**Goal of the exercise:** The reply should be the records repeated exactly, without any images.

**Input for this task:**
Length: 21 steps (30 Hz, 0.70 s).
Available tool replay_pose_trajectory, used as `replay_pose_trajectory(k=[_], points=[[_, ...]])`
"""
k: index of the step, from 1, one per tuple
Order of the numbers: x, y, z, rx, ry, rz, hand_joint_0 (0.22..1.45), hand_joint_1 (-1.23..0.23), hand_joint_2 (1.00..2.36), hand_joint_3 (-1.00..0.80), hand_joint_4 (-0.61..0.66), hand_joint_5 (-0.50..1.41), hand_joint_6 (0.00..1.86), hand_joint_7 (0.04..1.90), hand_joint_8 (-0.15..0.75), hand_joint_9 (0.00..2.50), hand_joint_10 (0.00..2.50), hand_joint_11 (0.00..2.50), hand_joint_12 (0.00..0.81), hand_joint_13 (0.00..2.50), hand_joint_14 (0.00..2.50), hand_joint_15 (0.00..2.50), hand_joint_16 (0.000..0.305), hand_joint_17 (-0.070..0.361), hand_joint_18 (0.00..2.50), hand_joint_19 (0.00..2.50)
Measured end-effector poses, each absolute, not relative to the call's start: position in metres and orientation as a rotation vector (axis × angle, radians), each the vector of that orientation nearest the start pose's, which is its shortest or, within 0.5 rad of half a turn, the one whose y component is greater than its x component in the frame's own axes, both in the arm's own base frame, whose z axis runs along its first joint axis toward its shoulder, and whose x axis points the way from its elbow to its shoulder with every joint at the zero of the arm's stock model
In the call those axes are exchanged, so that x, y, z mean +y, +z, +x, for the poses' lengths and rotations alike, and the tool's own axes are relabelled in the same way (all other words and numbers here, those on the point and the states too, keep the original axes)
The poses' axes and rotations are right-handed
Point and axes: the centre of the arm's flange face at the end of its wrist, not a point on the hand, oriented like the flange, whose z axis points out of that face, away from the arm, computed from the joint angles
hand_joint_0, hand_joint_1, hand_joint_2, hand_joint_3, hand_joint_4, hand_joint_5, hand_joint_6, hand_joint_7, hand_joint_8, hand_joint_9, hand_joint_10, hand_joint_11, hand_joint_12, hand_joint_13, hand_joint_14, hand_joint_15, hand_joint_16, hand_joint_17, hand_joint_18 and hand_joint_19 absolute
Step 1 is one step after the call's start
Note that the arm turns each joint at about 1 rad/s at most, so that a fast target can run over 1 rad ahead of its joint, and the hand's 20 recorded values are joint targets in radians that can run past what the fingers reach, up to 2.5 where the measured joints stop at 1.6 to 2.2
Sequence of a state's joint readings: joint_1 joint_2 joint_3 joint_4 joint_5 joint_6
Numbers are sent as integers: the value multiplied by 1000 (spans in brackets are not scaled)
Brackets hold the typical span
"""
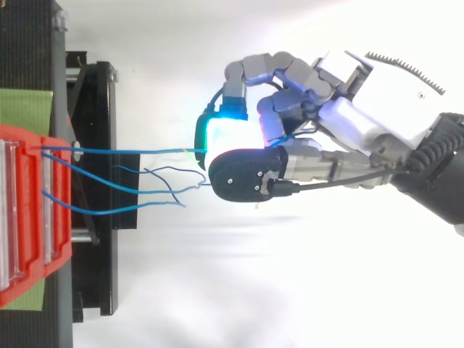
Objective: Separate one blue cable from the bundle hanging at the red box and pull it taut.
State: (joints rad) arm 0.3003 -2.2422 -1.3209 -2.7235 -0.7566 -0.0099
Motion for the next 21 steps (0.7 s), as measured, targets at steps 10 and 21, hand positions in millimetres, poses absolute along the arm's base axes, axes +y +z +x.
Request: replay_pose_trajectory(k=[10, 21], points=[[8, 235, 720, 844, 800, 1398, 796, -763, 1024, -225, 39, -237, 937, 1439, 275, 765, 2244, 1195, 317, 672, 2500, 1459, 27, 60, 1243, 2051], [8, 234, 720, 845, 800, 1398, 800, -759, 1024, -226, 43, -236, 938, 1439, 279, 805, 2226, 1177, 322, 702, 2500, 1457, 24, 55, 1240, 2052]])
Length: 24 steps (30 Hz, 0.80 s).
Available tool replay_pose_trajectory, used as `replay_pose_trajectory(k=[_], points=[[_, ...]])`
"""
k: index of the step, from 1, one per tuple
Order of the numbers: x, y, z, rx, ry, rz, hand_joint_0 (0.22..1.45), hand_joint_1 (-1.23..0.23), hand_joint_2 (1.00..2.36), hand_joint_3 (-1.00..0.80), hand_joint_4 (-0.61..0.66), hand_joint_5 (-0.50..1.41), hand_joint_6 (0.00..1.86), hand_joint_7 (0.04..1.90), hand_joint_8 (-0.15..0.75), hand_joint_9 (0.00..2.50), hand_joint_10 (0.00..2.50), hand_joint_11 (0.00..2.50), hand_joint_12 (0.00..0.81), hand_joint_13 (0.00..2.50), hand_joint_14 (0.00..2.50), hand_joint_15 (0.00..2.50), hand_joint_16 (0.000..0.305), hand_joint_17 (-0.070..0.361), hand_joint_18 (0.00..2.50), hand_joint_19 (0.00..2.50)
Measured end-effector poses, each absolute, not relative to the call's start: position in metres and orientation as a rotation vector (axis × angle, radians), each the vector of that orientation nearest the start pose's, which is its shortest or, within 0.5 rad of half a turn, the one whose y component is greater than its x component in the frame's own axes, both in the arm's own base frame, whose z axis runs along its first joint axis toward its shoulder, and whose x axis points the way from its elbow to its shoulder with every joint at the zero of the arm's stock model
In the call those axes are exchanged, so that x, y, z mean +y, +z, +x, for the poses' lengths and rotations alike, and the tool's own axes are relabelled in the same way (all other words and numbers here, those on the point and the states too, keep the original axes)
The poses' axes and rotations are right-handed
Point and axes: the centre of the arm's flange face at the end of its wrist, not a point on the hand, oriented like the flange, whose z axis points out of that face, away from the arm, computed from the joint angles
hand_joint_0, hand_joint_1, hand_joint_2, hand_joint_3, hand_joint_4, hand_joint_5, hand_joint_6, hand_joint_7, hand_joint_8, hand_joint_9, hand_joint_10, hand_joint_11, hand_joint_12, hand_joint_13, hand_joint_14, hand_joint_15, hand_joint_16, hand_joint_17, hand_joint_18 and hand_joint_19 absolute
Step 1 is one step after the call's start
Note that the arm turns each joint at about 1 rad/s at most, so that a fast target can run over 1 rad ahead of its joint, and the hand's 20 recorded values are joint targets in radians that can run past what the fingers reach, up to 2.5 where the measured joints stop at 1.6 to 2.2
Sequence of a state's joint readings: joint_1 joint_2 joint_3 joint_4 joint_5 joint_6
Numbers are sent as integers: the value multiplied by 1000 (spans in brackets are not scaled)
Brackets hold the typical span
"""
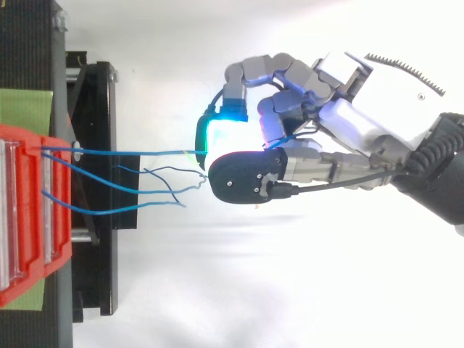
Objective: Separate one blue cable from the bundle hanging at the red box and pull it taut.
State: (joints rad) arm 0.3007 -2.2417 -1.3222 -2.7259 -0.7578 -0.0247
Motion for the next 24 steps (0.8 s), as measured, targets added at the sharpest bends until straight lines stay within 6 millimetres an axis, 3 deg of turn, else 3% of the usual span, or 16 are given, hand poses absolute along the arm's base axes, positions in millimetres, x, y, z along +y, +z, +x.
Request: replay_pose_trajectory(k=[24], points=[[8, 234, 720, 846, 800, 1398, 800, -757, 1024, -217, 42, -234, 940, 1437, 281, 820, 2241, 1193, 328, 715, 2500, 1489, 26, 59, 1256, 2023]])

**Answer:**
Length: 21 steps (30 Hz, 0.70 s).
Available tool replay_pose_trajectory, used as `replay_pose_trajectory(k=[_], points=[[_, ...]])`
"""
k: index of the step, from 1, one per tuple
Order of the numbers: x, y, z, rx, ry, rz, hand_joint_0 (0.22..1.45), hand_joint_1 (-1.23..0.23), hand_joint_2 (1.00..2.36), hand_joint_3 (-1.00..0.80), hand_joint_4 (-0.61..0.66), hand_joint_5 (-0.50..1.41), hand_joint_6 (0.00..1.86), hand_joint_7 (0.04..1.90), hand_joint_8 (-0.15..0.75), hand_joint_9 (0.00..2.50), hand_joint_10 (0.00..2.50), hand_joint_11 (0.00..2.50), hand_joint_12 (0.00..0.81), hand_joint_13 (0.00..2.50), hand_joint_14 (0.00..2.50), hand_joint_15 (0.00..2.50), hand_joint_16 (0.000..0.305), hand_joint_17 (-0.070..0.361), hand_joint_18 (0.00..2.50), hand_joint_19 (0.00..2.50)
Measured end-effector poses, each absolute, not relative to the call's start: position in metres and orientation as a rotation vector (axis × angle, radians), each the vector of that orientation nearest the start pose's, which is its shortest or, within 0.5 rad of half a turn, the one whose y component is greater than its x component in the frame's own axes, both in the arm's own base frame, whose z axis runs along its first joint axis toward its shoulder, and whose x axis points the way from its elbow to its shoulder with every joint at the zero of the arm's stock model
In the call those axes are exchanged, so that x, y, z mean +y, +z, +x, for the poses' lengths and rotations alike, and the tool's own axes are relabelled in the same way (all other words and numbers here, those on the point and the states too, keep the original axes)
The poses' axes and rotations are right-handed
Point and axes: the centre of the arm's flange face at the end of its wrist, not a point on the hand, oriented like the flange, whose z axis points out of that face, away from the arm, computed from the joint angles
hand_joint_0, hand_joint_1, hand_joint_2, hand_joint_3, hand_joint_4, hand_joint_5, hand_joint_6, hand_joint_7, hand_joint_8, hand_joint_9, hand_joint_10, hand_joint_11, hand_joint_12, hand_joint_13, hand_joint_14, hand_joint_15, hand_joint_16, hand_joint_17, hand_joint_18 and hand_joint_19 absolute
Step 1 is one step after the call's start
Note that the arm turns each joint at about 1 rad/s at most, so that a fast target can run over 1 rad ahead of its joint, and the hand's 20 recorded values are joint targets in radians that can run past what the fingers reach, up to 2.5 where the measured joints stop at 1.6 to 2.2
Sequence of a state's joint readings: joint_1 joint_2 joint_3 joint_4 joint_5 joint_6
Numbers are sent as integers: the value multiplied by 1000 (spans in brackets are not scaled)
Brackets hold the typical span
"""
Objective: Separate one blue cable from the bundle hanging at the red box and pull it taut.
State: (joints rad) arm 0.3003 -2.2422 -1.3209 -2.7235 -0.7566 -0.0099
Motion for the next 21 steps (0.7 s), as measured, targets at steps 10 and 21, hand positions in millimetres, poses absolute along the arm's base axes, axes +y +z +x.
Request: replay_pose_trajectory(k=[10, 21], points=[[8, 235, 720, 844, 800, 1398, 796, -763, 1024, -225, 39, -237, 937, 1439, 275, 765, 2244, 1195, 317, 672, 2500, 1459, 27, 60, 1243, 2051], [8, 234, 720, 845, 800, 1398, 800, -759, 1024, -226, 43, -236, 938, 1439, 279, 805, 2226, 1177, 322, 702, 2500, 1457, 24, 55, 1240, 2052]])
Length: 24 steps (30 Hz, 0.80 s).
Available tool replay_pose_trajectory, used as `replay_pose_trajectory(k=[_], points=[[_, ...]])`
"""
k: index of the step, from 1, one per tuple
Order of the numbers: x, y, z, rx, ry, rz, hand_joint_0 (0.22..1.45), hand_joint_1 (-1.23..0.23), hand_joint_2 (1.00..2.36), hand_joint_3 (-1.00..0.80), hand_joint_4 (-0.61..0.66), hand_joint_5 (-0.50..1.41), hand_joint_6 (0.00..1.86), hand_joint_7 (0.04..1.90), hand_joint_8 (-0.15..0.75), hand_joint_9 (0.00..2.50), hand_joint_10 (0.00..2.50), hand_joint_11 (0.00..2.50), hand_joint_12 (0.00..0.81), hand_joint_13 (0.00..2.50), hand_joint_14 (0.00..2.50), hand_joint_15 (0.00..2.50), hand_joint_16 (0.000..0.305), hand_joint_17 (-0.070..0.361), hand_joint_18 (0.00..2.50), hand_joint_19 (0.00..2.50)
Measured end-effector poses, each absolute, not relative to the call's start: position in metres and orientation as a rotation vector (axis × angle, radians), each the vector of that orientation nearest the start pose's, which is its shortest or, within 0.5 rad of half a turn, the one whose y component is greater than its x component in the frame's own axes, both in the arm's own base frame, whose z axis runs along its first joint axis toward its shoulder, and whose x axis points the way from its elbow to its shoulder with every joint at the zero of the arm's stock model
In the call those axes are exchanged, so that x, y, z mean +y, +z, +x, for the poses' lengths and rotations alike, and the tool's own axes are relabelled in the same way (all other words and numbers here, those on the point and the states too, keep the original axes)
The poses' axes and rotations are right-handed
Point and axes: the centre of the arm's flange face at the end of its wrist, not a point on the hand, oriented like the flange, whose z axis points out of that face, away from the arm, computed from the joint angles
hand_joint_0, hand_joint_1, hand_joint_2, hand_joint_3, hand_joint_4, hand_joint_5, hand_joint_6, hand_joint_7, hand_joint_8, hand_joint_9, hand_joint_10, hand_joint_11, hand_joint_12, hand_joint_13, hand_joint_14, hand_joint_15, hand_joint_16, hand_joint_17, hand_joint_18 and hand_joint_19 absolute
Step 1 is one step after the call's start
Note that the arm turns each joint at about 1 rad/s at most, so that a fast target can run over 1 rad ahead of its joint, and the hand's 20 recorded values are joint targets in radians that can run past what the fingers reach, up to 2.5 where the measured joints stop at 1.6 to 2.2
Sequence of a state's joint readings: joint_1 joint_2 joint_3 joint_4 joint_5 joint_6
Numbers are sent as integers: the value multiplied by 1000 (spans in brackets are not scaled)
Brackets hold the typical span
"""
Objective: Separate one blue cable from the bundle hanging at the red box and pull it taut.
State: (joints rad) arm 0.3007 -2.2417 -1.3222 -2.7259 -0.7578 -0.0247
Motion for the next 24 steps (0.8 s), as measured, targets added at the sharpest bends until straight lines stay within 6 millimetres an axis, 3 deg of turn, else 3% of the usual span, or 16 are given, hand poses absolute along the arm's base axes, positions in millimetres, x, y, z along +y, +z, +x.
Request: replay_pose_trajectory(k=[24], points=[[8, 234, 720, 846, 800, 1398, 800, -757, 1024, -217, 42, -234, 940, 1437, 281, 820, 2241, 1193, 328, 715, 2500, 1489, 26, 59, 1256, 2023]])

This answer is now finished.